Copy out all lines in the data below containing the string "object".

Top of MATERIAL FOR THIS TASK

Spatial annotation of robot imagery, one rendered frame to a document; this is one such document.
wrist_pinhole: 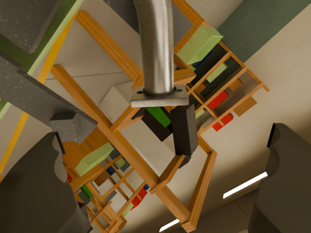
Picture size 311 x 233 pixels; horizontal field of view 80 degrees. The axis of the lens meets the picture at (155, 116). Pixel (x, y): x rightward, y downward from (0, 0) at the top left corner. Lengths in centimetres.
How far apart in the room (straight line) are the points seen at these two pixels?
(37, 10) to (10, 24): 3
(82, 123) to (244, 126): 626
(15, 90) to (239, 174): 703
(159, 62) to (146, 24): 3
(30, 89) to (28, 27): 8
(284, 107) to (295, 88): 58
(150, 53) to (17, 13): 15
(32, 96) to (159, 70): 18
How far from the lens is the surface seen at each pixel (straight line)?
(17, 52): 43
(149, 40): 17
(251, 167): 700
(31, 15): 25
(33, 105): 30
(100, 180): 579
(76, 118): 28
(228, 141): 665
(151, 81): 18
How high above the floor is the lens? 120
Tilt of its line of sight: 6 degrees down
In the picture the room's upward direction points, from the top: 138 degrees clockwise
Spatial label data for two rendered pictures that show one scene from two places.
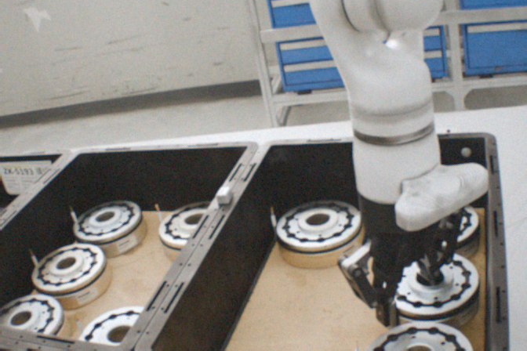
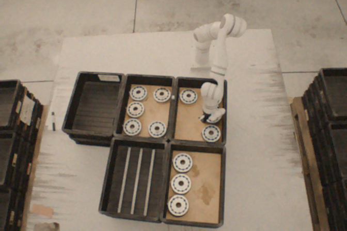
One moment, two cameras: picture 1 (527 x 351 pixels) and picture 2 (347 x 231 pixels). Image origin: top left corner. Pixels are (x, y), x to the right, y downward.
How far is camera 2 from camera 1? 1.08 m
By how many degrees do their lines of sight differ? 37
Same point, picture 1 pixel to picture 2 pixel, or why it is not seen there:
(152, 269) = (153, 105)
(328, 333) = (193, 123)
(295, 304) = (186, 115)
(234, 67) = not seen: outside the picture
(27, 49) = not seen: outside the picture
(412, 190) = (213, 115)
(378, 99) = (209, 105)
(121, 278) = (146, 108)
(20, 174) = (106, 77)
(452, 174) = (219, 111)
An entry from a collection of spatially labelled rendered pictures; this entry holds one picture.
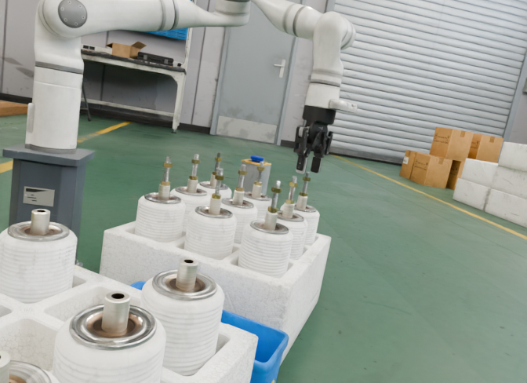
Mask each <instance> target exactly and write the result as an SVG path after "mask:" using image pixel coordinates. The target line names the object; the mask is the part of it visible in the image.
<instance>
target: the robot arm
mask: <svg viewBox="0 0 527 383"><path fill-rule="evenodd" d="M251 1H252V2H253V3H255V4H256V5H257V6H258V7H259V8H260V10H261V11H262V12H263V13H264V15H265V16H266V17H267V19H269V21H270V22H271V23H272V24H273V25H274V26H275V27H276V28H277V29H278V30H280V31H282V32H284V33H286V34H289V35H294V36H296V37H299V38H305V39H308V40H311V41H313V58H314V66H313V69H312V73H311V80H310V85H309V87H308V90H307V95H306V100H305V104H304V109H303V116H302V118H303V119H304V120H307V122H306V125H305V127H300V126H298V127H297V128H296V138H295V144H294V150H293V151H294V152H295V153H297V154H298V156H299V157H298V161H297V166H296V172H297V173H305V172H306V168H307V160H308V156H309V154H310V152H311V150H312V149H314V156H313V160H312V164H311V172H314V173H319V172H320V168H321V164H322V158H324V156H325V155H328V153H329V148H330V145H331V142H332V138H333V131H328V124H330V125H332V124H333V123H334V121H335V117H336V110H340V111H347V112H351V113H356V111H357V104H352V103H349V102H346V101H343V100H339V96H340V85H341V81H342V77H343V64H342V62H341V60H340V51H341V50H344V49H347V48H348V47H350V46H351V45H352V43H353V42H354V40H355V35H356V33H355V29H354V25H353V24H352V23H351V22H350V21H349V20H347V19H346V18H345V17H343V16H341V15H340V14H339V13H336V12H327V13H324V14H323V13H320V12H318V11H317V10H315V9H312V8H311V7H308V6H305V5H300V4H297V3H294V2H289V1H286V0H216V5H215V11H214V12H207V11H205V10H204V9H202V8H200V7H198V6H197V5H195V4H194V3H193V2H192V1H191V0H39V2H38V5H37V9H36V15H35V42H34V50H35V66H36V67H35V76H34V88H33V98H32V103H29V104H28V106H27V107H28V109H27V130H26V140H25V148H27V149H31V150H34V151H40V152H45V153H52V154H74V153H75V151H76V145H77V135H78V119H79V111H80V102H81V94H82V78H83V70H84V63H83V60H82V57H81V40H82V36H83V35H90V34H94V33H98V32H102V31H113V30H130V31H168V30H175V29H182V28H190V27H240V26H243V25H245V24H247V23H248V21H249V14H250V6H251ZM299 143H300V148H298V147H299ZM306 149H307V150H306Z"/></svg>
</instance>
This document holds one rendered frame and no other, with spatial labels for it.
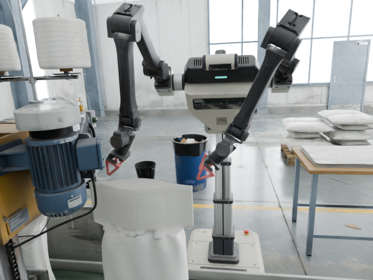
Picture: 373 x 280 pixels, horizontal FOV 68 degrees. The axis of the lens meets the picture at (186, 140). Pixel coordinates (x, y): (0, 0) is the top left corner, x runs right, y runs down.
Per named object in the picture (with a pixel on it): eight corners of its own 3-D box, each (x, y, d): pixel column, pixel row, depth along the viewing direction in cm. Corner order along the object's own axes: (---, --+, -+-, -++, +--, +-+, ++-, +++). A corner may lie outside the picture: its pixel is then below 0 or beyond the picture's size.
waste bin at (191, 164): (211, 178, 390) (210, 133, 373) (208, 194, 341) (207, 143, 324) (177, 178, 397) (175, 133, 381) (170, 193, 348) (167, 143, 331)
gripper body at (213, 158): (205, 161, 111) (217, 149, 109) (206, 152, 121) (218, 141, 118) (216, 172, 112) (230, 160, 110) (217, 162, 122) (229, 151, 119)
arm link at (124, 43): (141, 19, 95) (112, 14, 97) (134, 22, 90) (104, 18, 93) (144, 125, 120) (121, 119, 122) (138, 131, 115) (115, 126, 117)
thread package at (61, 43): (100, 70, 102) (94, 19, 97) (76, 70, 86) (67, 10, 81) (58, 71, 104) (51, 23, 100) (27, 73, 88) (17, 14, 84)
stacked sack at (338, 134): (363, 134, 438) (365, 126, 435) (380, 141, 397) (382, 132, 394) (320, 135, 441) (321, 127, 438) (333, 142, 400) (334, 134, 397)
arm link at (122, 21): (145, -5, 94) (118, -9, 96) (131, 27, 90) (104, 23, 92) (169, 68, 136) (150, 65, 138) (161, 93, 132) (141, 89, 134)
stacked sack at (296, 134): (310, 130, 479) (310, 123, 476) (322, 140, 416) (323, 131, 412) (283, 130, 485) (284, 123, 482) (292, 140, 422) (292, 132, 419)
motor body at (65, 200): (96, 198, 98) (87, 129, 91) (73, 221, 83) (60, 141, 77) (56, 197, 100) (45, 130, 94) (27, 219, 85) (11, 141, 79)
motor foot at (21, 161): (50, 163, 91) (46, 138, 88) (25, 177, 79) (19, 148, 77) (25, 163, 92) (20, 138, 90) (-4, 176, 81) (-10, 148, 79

Bottom of MATERIAL FOR THIS TASK

◆ **THE ANSWER**:
Mask each <instance> target exactly and write the result as an SVG path after "mask:" using image pixel coordinates. The target line names the object; the mask is the part of it visible in the image.
Per named object in the picture (with a pixel on it): eight corners of its own 3-D box, each (x, y, d): pixel column, pixel row, depth along the viewing direction in cm. Corner order along the object's own axes: (---, --+, -+-, -++, +--, +-+, ++-, +++). A corner may lie outside the picture: its pixel is then below 0 or beyond the picture's size.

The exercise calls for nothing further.